Special to The Libertarian Enterprise

         Medical records should be private.
         There are a few minor exceptions. Deaths must be made public on a timely basis, since they can affect the status of debts and other legal obligations. There may be some right to inquire whether legally-required mental competency hearings have been held, to make sure no one's locked up indefinitely in a nuthouse with no one the wiser.
         And reporters -- anyone, really -- have traditionally had the right to call and ask the general condition of someone in a hospital ("stable," "critical," "treated and released") following a crime, accident, or disaster.
         Such minor exceptions have generally been handled just fine via common consent, the canons of medical ethics, and state guidelines when required.
         Now, The United States Senate proposes the Medical Records Confidentiality Act of 1995, which would federalize criminal sanctions for the inappropriate release of medical records, calling for federal imprisonment or fines of up to $250,000.
         Sponsor Sen. Robert Bennett, R-Utah, says federal regulation is necessary because state safeguards are inconsistent.
         But that was precisely the intent of the Founders -- that states be allowed to handle such matters differently, as local circumstances dictate. No less an authority than Thomas Jefferson warned that -- if we ever mimicked the condition of France, where the equivalent of our "states" are nothing more than administrative "Departments" of one uniform, centralized government -- the American freedoms he'd so carefully helped to safeguard would be irretrievably lost.
         Sen. Bennett's bill would establish a huge new federal bureaucracy to "develop a model notice of a Health Information Trustee's (HIT) information practices," requiring under Section 102, Subtitle B, that every "HIT maintain; administrative, technical and physical confidentiality safeguards; and for at least seven years, a record of any PHI (Protected Health Information) disclosure not related to treatment. ..."
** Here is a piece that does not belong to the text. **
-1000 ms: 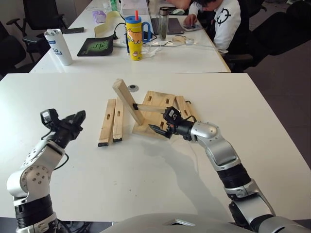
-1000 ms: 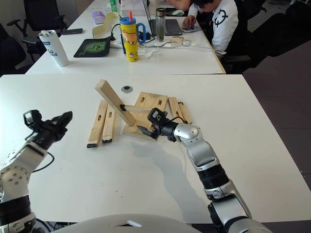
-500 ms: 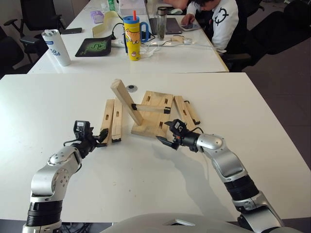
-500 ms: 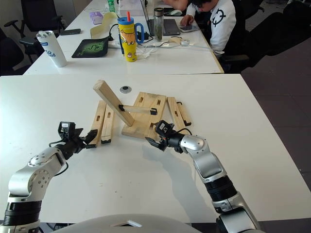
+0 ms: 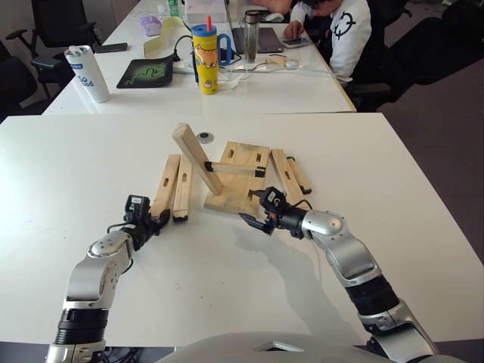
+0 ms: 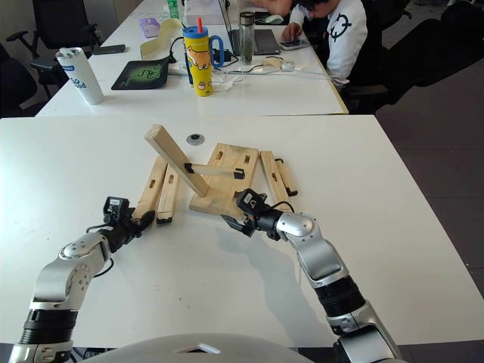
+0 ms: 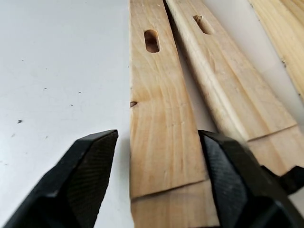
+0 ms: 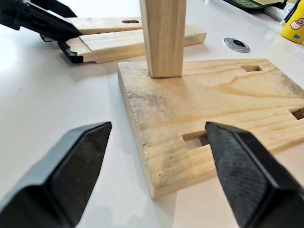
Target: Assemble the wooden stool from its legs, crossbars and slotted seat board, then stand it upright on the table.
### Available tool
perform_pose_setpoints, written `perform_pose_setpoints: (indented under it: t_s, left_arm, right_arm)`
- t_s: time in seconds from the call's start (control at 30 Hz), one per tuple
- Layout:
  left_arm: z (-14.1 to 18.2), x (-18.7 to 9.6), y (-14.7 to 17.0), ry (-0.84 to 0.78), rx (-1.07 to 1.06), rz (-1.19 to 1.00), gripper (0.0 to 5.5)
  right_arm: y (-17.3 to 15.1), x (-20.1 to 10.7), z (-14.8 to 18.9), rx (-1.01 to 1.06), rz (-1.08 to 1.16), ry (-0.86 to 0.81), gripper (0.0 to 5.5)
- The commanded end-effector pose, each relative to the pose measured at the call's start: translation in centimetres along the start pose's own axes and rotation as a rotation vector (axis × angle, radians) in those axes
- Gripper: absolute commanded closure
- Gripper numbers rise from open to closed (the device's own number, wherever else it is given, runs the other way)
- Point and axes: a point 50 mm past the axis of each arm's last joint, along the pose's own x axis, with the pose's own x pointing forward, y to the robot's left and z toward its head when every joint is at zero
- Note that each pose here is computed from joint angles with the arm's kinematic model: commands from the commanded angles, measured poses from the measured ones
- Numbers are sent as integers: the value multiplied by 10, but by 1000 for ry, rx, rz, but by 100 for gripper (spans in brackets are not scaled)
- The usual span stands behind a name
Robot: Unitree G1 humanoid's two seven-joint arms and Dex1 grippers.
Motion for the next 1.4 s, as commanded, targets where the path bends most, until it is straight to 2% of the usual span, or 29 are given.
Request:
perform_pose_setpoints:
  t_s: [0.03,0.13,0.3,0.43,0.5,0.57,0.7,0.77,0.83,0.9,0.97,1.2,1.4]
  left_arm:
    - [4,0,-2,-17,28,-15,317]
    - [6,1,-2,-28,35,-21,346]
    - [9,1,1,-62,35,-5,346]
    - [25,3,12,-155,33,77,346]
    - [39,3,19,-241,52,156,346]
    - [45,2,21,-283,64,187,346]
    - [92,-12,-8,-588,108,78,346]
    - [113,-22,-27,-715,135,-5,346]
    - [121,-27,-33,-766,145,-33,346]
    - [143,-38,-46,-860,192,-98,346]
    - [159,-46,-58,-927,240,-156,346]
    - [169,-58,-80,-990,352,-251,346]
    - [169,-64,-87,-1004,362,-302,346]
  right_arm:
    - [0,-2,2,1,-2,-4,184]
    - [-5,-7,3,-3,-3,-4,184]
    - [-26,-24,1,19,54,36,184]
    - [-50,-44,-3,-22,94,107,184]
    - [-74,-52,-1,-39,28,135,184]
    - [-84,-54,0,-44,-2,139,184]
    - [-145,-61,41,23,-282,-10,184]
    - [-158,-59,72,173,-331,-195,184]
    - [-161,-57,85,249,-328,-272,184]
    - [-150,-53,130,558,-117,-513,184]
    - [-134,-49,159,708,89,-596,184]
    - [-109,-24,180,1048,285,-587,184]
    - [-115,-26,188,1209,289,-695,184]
         Great. The one thing our doctors don't see enough of these days is government paperwork, all of which (of course) adds to the final cost for the patient.
         Then, add the invariable tendency of federal bureaucrats to take such laws as mere starting points and run them out to their furthest imaginable limits. A Louisiana congressman recently proposed re-naming Nevada "the wetlands state" when he learned that a proposed federal EPA wetlands definition, based on percolation rates, could have set aside many of Southern Nevada's hard-baked desert soils as "protected" swamps. (The souvenir taxidermy possibilities might at least be lucrative: little "desert alligators" with glued-on jackalope horns?)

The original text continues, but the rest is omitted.